If anyone other than Ottava (Jeffrey Peters) has questions, I'll respond. That includes BDuke, to whom I apologize for irritating him. Otherwise, I hope I'm done here.
BDuke is a quantum chemist. He could be very useful on Wikiversity. I'ld love it if a professor of chemistry were to take an interest in the Cold fusion resource, and especially one versed in quantum chemistry. That is still a single resource, top level, and thus must be neutral, though original research is allowed.

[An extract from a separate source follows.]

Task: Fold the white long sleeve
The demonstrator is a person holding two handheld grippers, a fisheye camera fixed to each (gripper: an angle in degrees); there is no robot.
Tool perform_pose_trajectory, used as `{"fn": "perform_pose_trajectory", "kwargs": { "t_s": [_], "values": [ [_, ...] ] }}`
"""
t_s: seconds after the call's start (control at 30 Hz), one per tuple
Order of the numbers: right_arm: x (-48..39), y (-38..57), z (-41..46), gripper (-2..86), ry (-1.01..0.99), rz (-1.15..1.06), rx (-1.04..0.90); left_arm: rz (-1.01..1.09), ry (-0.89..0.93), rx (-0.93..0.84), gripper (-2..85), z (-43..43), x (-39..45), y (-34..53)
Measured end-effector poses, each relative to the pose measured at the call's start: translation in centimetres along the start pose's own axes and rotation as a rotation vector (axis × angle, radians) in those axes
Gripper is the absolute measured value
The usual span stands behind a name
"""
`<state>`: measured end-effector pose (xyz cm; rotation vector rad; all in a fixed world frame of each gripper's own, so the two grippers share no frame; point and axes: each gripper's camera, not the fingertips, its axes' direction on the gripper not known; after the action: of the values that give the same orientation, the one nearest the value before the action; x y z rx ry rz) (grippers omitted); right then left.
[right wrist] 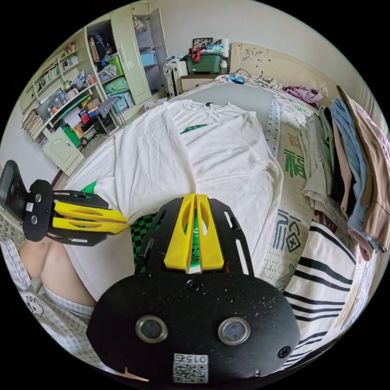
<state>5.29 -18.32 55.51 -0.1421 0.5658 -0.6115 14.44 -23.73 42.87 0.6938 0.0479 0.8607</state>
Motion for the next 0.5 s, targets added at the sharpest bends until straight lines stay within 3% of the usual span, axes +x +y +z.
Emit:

(for an example of how conflict can be handled, see the resource on Landmark Education. On Wikipedia, this would have turned into a gawd awful mess.) "Sections." The same topic can be covered as managed by individual scholars, as long as the overall presentation is neutral.
I do have plenty of chemists to consult, but they don't edit the wiki.(I'm working on that!)
Abd ul-Rahman Lomax (413) 584-3151 business (413) 695-7114 cell I'm so excited I can't wait for Now.
From: Brian Salter-Duke b_duke@bigpond.net.au To: wikiversity-l@lists.wikimedia.org Sent: Monday, December 23, 2013 2:58 AM Subject: Re: [Wikiversity-l] Wikiversity-l Digest, Vol 67, Issue 2
Look you two guys - cut it out. I now recall your battles on wikiversity a few years back. You pissed a lot of people off then, including me, and you are most likely pissing off a lot of people here. In that regard, there is nothing to chose between you. Please just stop. It is not productive.